### Task brief
Here is the listing. Print it exactly.
──────
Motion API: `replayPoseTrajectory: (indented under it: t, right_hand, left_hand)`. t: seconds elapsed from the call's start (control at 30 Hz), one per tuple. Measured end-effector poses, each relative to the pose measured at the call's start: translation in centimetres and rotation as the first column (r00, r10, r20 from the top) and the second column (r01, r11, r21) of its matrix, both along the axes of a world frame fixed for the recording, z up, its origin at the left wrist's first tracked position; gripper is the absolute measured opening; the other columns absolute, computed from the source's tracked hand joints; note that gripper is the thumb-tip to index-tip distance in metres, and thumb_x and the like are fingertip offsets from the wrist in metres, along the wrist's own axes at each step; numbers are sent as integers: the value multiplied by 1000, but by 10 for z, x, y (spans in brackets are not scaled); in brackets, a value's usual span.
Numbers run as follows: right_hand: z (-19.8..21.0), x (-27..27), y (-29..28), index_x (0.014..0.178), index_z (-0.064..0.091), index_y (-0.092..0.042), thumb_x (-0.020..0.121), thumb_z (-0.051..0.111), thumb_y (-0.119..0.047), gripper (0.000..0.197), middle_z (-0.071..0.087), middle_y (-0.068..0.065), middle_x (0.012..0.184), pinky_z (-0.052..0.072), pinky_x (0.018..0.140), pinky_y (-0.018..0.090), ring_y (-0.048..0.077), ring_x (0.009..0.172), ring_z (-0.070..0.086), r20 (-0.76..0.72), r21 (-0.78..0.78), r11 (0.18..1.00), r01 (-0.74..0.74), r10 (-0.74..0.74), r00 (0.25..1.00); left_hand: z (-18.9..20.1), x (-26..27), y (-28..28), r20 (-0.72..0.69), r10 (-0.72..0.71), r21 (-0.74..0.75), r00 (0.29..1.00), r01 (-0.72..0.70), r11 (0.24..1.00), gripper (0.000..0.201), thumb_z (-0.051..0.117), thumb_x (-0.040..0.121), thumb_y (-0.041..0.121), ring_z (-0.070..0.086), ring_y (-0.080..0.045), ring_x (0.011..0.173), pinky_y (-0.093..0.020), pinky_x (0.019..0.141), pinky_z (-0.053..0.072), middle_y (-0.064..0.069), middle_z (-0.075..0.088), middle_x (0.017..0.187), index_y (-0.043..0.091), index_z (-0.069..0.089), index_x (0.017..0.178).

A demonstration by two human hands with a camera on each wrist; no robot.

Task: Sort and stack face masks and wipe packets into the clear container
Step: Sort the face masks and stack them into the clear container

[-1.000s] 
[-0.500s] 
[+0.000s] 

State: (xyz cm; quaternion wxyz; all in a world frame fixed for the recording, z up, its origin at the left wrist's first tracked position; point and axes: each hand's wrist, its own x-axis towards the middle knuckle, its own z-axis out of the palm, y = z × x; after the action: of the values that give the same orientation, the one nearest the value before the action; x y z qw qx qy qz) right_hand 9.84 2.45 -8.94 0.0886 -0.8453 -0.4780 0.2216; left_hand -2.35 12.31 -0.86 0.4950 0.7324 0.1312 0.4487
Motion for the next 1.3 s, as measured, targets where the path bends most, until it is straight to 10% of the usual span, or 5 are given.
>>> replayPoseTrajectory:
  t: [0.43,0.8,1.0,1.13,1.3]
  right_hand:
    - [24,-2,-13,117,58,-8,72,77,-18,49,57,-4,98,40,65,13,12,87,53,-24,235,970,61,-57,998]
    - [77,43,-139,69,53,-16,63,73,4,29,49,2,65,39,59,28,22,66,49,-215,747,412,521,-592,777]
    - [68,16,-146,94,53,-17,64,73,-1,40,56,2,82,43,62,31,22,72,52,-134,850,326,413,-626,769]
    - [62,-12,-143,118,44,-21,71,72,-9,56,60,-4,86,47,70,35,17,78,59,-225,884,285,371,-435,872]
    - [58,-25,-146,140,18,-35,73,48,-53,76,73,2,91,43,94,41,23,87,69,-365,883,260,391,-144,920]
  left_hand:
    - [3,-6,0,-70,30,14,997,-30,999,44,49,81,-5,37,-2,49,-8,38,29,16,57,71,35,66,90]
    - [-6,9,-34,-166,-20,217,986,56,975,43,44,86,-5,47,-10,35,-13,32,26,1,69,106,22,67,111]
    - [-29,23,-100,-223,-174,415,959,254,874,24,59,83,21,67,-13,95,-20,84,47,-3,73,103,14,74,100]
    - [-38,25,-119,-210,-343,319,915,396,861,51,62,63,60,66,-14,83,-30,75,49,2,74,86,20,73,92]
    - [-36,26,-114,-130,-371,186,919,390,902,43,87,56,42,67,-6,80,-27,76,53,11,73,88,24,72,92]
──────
### Solution to this problem
Motion API: `replayPoseTrajectory: (indented under it: t, right_hand, left_hand)`. t: seconds elapsed from the call's start (control at 30 Hz), one per tuple. Measured end-effector poses, each relative to the pose measured at the call's start: translation in centimetres and rotation as the first column (r00, r10, r20 from the top) and the second column (r01, r11, r21) of its matrix, both along the axes of a world frame fixed for the recording, z up, its origin at the left wrist's first tracked position; gripper is the absolute measured opening; the other columns absolute, computed from the source's tracked hand joints; note that gripper is the thumb-tip to index-tip distance in metres, and thumb_x and the like are fingertip offsets from the wrist in metres, along the wrist's own axes at each step; numbers are sent as integers: the value multiplied by 1000, but by 10 for z, x, y (spans in brackets are not scaled); in brackets, a value's usual span.
Numbers run as follows: right_hand: z (-19.8..21.0), x (-27..27), y (-29..28), index_x (0.014..0.178), index_z (-0.064..0.091), index_y (-0.092..0.042), thumb_x (-0.020..0.121), thumb_z (-0.051..0.111), thumb_y (-0.119..0.047), gripper (0.000..0.197), middle_z (-0.071..0.087), middle_y (-0.068..0.065), middle_x (0.012..0.184), pinky_z (-0.052..0.072), pinky_x (0.018..0.140), pinky_y (-0.018..0.090), ring_y (-0.048..0.077), ring_x (0.009..0.172), ring_z (-0.070..0.086), r20 (-0.76..0.72), r21 (-0.78..0.78), r11 (0.18..1.00), r01 (-0.74..0.74), r10 (-0.74..0.74), r00 (0.25..1.00); left_hand: z (-18.9..20.1), x (-26..27), y (-28..28), r20 (-0.72..0.69), r10 (-0.72..0.71), r21 (-0.74..0.75), r00 (0.29..1.00), r01 (-0.72..0.70), r11 (0.24..1.00), gripper (0.000..0.201), thumb_z (-0.051..0.117), thumb_x (-0.040..0.121), thumb_y (-0.041..0.121), ring_z (-0.070..0.086), ring_y (-0.080..0.045), ring_x (0.011..0.173), pinky_y (-0.093..0.020), pinky_x (0.019..0.141), pinky_z (-0.053..0.072), middle_y (-0.064..0.069), middle_z (-0.075..0.088), middle_x (0.017..0.187), index_y (-0.043..0.091), index_z (-0.069..0.089), index_x (0.017..0.178).

A demonstration by two human hands with a camera on each wrist; no robot.

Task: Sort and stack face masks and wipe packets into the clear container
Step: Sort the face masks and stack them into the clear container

[-1.000s] 
[-0.500s] 
[+0.000s] 

State: (xyz cm; quaternion wxyz; all in a world frame fixed for the recording, z up, its origin at the left wrist's first tracked position; point and axes: each hand's wrist, its own x-axis towards the middle knuckle, its own z-axis out of the palm, y = z × x; after the action: of the values that give the same orientation, the one nearest the value before the action; x y z qw qx qy qz) right_hand 9.84 2.45 -8.94 0.0886 -0.8453 -0.4780 0.2216; left_hand -2.35 12.31 -0.86 0.4950 0.7324 0.1312 0.4487
Motion for the next 1.3 s, as measured, targets where the path bends most, until it is straight to 10% of the usual span, or 5 are given.
>>> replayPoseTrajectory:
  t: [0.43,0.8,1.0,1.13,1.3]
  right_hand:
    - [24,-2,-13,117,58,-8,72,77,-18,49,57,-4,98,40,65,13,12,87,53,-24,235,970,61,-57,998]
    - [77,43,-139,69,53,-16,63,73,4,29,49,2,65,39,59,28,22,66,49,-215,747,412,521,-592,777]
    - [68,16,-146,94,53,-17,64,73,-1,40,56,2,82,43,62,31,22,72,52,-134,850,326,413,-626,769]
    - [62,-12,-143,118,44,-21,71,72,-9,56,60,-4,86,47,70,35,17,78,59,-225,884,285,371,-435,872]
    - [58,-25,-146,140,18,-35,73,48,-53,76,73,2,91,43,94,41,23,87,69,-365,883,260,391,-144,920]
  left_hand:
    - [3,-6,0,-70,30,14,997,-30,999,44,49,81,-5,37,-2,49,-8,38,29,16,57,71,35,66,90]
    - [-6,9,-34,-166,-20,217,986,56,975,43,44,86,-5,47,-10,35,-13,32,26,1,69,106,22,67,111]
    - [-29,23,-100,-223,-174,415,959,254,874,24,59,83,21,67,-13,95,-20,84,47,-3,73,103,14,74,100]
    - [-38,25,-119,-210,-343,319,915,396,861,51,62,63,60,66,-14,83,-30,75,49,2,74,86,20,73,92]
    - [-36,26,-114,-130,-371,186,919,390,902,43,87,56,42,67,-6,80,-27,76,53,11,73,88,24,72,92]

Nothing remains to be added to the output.